## TASK OBJECTIVE:
Repeat only the stretch of lines below that runs from the line with "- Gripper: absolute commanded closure" through the line with "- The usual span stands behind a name", unaltered.

## INFORMATION SUPPLIED:
□ □ □

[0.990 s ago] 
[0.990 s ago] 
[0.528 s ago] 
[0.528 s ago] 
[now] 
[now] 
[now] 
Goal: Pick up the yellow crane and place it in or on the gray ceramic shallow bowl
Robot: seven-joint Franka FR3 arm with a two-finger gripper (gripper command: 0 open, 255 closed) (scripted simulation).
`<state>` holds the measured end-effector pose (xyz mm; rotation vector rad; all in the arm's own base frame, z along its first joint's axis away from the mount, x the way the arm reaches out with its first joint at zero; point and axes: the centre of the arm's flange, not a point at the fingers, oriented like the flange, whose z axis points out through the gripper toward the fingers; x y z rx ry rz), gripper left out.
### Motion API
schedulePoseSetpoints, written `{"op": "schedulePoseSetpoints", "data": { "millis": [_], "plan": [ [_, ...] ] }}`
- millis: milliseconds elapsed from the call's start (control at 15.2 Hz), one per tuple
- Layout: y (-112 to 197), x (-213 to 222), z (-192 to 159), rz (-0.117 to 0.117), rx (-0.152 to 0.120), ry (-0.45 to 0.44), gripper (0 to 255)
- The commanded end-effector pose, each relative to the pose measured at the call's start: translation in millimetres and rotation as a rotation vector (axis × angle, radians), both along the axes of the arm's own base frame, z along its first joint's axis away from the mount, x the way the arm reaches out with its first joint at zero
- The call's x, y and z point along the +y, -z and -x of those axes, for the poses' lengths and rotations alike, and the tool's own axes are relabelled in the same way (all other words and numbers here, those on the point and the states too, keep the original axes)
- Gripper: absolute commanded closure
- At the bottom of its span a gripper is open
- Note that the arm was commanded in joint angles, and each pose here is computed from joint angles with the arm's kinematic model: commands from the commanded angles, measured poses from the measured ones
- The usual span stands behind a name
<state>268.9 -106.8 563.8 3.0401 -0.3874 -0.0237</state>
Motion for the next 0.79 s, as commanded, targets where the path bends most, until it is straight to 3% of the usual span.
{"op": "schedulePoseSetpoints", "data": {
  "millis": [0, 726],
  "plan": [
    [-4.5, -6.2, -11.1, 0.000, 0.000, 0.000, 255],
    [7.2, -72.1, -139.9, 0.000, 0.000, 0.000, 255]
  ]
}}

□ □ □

## COMPLETED EXERCISE:
- Gripper: absolute commanded closure
- At the bottom of its span a gripper is open
- Note that the arm was commanded in joint angles, and each pose here is computed from joint angles with the arm's kinematic model: commands from the commanded angles, measured poses from the measured ones
- The usual span stands behind a name

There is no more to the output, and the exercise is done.